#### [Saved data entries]
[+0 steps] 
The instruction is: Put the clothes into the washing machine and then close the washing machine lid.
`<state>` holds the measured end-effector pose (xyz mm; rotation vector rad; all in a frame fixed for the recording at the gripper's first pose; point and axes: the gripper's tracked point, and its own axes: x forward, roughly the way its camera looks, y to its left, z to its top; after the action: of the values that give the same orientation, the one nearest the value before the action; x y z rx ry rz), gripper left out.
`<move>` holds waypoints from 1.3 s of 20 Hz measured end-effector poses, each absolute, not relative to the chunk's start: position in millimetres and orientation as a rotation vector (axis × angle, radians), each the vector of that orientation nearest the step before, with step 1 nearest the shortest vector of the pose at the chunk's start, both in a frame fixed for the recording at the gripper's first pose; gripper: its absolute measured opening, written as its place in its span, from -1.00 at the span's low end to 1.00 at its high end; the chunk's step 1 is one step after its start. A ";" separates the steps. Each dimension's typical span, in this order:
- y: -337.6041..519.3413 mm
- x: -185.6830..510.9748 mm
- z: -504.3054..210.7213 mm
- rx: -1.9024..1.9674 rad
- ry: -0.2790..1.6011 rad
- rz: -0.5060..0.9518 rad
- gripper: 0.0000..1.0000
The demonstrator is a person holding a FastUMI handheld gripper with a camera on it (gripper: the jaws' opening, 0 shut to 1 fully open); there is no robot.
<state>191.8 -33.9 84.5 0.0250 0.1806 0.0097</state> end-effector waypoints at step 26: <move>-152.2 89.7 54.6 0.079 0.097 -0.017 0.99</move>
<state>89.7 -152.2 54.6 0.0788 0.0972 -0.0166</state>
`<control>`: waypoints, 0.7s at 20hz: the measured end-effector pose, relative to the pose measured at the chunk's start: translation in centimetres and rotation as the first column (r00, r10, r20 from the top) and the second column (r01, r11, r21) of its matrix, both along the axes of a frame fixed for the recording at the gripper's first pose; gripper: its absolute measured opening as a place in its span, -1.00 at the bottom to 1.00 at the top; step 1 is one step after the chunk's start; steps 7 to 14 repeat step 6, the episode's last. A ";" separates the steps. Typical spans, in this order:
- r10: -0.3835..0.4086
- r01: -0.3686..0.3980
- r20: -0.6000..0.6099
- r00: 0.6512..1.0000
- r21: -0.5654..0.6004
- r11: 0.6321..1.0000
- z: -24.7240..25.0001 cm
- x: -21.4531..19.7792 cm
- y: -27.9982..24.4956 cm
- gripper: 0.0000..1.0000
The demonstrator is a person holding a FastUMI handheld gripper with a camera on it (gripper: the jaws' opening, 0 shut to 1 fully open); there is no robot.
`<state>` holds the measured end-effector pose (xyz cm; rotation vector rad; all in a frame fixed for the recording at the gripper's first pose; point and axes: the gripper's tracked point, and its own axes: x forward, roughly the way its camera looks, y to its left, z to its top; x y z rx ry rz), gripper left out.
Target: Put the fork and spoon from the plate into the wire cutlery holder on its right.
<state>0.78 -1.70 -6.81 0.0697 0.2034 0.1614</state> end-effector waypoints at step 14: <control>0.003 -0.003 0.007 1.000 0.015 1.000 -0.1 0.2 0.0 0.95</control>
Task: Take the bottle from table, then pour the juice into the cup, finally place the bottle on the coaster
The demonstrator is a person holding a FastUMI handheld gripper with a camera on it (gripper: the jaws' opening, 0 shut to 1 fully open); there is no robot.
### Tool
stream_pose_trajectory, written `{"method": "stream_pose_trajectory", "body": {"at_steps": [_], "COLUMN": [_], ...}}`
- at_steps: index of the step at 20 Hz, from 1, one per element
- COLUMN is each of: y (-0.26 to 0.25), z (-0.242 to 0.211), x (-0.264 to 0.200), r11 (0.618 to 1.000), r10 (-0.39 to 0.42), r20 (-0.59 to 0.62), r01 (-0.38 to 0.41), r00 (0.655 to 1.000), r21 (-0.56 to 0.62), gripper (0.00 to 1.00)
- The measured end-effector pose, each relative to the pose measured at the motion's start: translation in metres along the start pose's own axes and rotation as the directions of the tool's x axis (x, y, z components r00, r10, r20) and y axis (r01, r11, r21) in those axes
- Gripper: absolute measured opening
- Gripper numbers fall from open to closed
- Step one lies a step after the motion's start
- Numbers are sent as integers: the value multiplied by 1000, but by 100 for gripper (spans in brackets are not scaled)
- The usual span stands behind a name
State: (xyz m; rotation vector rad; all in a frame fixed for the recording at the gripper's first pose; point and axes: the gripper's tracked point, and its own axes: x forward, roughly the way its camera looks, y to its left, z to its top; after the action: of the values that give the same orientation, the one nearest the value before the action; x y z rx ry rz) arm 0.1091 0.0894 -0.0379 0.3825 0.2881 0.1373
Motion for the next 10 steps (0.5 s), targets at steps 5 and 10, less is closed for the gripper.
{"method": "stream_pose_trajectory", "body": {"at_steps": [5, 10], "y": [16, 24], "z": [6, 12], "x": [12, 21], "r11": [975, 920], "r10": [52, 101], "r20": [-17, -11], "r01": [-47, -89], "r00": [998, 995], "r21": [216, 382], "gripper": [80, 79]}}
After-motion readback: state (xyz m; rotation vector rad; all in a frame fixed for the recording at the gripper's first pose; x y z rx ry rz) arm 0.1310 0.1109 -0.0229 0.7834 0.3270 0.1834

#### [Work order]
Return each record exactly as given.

#### [Problem solution]
[+0 steps] 
The instruction is: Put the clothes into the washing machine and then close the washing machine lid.
`<state>` holds the measured end-effector pose (xyz mm; rotation vector rad; all in a frame fixed for the recording at the gripper's first pose; point and axes: the gripper's tracked point, and its own axes: x forward, roughly the way its camera looks, y to its left, z to its top; after the action: of the values that give the same orientation, the one nearest the value before the action; x y z rx ry rz), gripper left out.
`<move>` holds waypoints from 1.3 s of 20 Hz measured end-effector poses, each absolute, not relative to the chunk's start: position in millimetres and orientation as a rotation vector (axis × angle, radians), each the vector of that orientation nearest the step before, with step 1 nearest the shortest vector of the pose at the chunk's start, both in a frame fixed for the recording at the gripper's first pose; gripper: its absolute measured opening, written as its place in its span, from -1.00 at the span's low end to 1.00 at its high end; the chunk's step 1 is one step after its start. A ";" separates the steps. Each dimension's typical span, in this order:
- y: -337.6041..519.3413 mm
- x: -185.6830..510.9748 mm
- z: -504.3054..210.7213 mm
- rx: -1.9024..1.9674 rad
- ry: -0.2790..1.6011 rad
- rz: -0.5060..0.9518 rad
- gripper: 0.0000..1.0000
The demonstrator is a person holding a FastUMI handheld gripper with a camera on it (gripper: the jaws' opening, 0 shut to 1 fully open); there is no robot.
<state>191.8 -33.9 84.5 0.0250 0.1806 0.0097</state> end-effector waypoints at step 26: <move>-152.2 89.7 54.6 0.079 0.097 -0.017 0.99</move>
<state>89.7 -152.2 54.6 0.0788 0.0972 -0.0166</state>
`<control>`: waypoints, 0.7s at 20hz: the measured end-effector pose, relative to the pose measured at the chunk's start: translation in centimetres and rotation as the first column (r00, r10, r20 from the top) and the second column (r01, r11, r21) of its matrix, both along the axes of a frame fixed for the recording at the gripper's first pose; gripper: its absolute measured opening as a place in its span, -1.00 at the bottom to 1.00 at the top; step 1 is one step after the chunk's start; steps 7 to 14 repeat step 6, the episode's last. A ";" separates the steps. Typical spans, in this order:
- r10: -0.3835..0.4086
- r01: -0.3686..0.3980
- r20: -0.6000..0.6099
- r00: 0.6512..1.0000
- r21: -0.5654..0.6004
- r11: 0.6321..1.0000
- z: -24.7240..25.0001 cm
- x: -21.4531..19.7792 cm
- y: -27.9982..24.4956 cm
- gripper: 0.0000..1.0000
The demonstrator is a person holding a FastUMI handheld gripper with a camera on it (gripper: the jaws' opening, 0 shut to 1 fully open); there is no robot.
`<state>` holds the measured end-effector pose (xyz cm; rotation vector rad; all in a frame fixed for the recording at the gripper's first pose; point and axes: the gripper's tracked point, and its own axes: x forward, roughly the way its camera looks, y to its left, z to its top; x y z rx ry rz), gripper left out.
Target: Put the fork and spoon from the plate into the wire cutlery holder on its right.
<state>0.78 -1.70 -6.81 0.0697 0.2034 0.1614</state> end-effector waypoints at step 14: <control>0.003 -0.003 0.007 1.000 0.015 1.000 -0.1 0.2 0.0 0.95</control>
Task: Take the bottle from table, then pour the juice into the cup, finally place the bottle on the coaster
The demonstrator is a person holding a FastUMI handheld gripper with a camera on it (gripper: the jaws' opening, 0 shut to 1 fully open); there is no robot.
### Tool
stream_pose_trajectory, written `{"method": "stream_pose_trajectory", "body": {"at_steps": [_], "COLUMN": [_], ...}}`
- at_steps: index of the step at 20 Hz, from 1, one per element
- COLUMN is each of: y (-0.26 to 0.25), z (-0.242 to 0.211), x (-0.264 to 0.200), r11 (0.618 to 1.000), r10 (-0.39 to 0.42), r20 (-0.59 to 0.62), r01 (-0.38 to 0.41), r00 (0.655 to 1.000), r21 (-0.56 to 0.62), gripper (0.00 to 1.00)
- The measured end-effector pose, each relative to the pose measured at the motion's start: translation in metres along the start pose's own axes and rotation as the directions of the tool's x axis (x, y, z components r00, r10, r20) and y axis (r01, r11, r21) in those axes
- Gripper: absolute measured opening
- Gripper numbers fall from open to closed
- Step one lies a step after the motion's start
- Numbers are sent as integers: the value multiplied by 1000, but by 100 for gripper (spans in brackets are not scaled)
- The usual span stands behind a name
State: (xyz m; rotation vector rad; all in a frame fixed for the recording at the gripper's first pose; point and axes: the gripper's tracked point, and its own axes: x forward, roughly the way its camera looks, y to its left, z to its top; after the action: of the values that give the same orientation, the one nearest the value before the action; x y z rx ry rz) arm 0.1091 0.0894 -0.0379 0.3825 0.2881 0.1373
Motion for the next 10 steps (0.5 s), targets at steps 5 and 10, less is closed for the gripper.
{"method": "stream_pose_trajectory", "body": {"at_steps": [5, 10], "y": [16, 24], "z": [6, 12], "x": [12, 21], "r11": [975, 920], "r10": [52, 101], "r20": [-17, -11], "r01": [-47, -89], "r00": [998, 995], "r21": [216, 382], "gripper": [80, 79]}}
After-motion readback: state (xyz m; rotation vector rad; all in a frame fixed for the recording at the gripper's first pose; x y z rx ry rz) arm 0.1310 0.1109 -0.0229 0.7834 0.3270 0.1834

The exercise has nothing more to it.